Please reproduce the listing below exactly, leaving out every picture.

DATA SECTION below:

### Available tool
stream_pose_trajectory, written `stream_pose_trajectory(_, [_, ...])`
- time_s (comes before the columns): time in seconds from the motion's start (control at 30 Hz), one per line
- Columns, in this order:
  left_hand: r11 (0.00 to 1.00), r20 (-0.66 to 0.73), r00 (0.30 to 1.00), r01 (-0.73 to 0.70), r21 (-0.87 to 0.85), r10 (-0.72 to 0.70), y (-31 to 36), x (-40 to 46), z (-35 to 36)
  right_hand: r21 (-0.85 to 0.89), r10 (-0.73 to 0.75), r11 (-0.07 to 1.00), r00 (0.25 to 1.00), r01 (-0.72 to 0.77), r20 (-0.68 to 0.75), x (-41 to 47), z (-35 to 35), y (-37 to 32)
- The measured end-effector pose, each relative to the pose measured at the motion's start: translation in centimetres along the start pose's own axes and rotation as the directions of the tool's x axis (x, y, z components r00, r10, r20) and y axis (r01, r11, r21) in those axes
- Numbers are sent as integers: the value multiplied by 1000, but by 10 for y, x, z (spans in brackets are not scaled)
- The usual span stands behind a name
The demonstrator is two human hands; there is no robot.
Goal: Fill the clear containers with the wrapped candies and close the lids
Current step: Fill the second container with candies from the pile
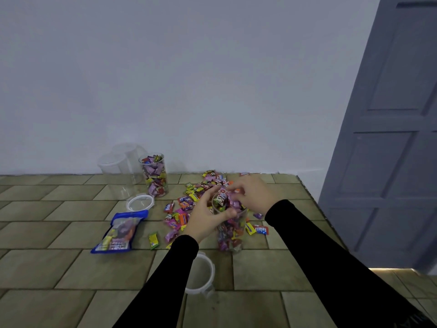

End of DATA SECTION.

● **SOLUTION TO THE EXERCISE**:
### Available tool
stream_pose_trajectory, written `stream_pose_trajectory(_, [_, ...])`
- time_s (comes before the columns): time in seconds from the motion's start (control at 30 Hz), one per line
- Columns, in this order:
  left_hand: r11 (0.00 to 1.00), r20 (-0.66 to 0.73), r00 (0.30 to 1.00), r01 (-0.73 to 0.70), r21 (-0.87 to 0.85), r10 (-0.72 to 0.70), y (-31 to 36), x (-40 to 46), z (-35 to 36)
  right_hand: r21 (-0.85 to 0.89), r10 (-0.73 to 0.75), r11 (-0.07 to 1.00), r00 (0.25 to 1.00), r01 (-0.72 to 0.77), r20 (-0.68 to 0.75), x (-41 to 47), z (-35 to 35), y (-37 to 32)
- The measured end-effector pose, each relative to the pose measured at the motion's start: translation in centimetres along the start pose's own axes and rotation as the directions of the tool's x axis (x, y, z components r00, r10, r20) and y axis (r01, r11, r21) in those axes
- Numbers are sent as integers: the value multiplied by 1000, but by 10 for y, x, z (spans in brackets are not scaled)
- The usual span stands behind a name
The demonstrator is two human hands; there is no robot.
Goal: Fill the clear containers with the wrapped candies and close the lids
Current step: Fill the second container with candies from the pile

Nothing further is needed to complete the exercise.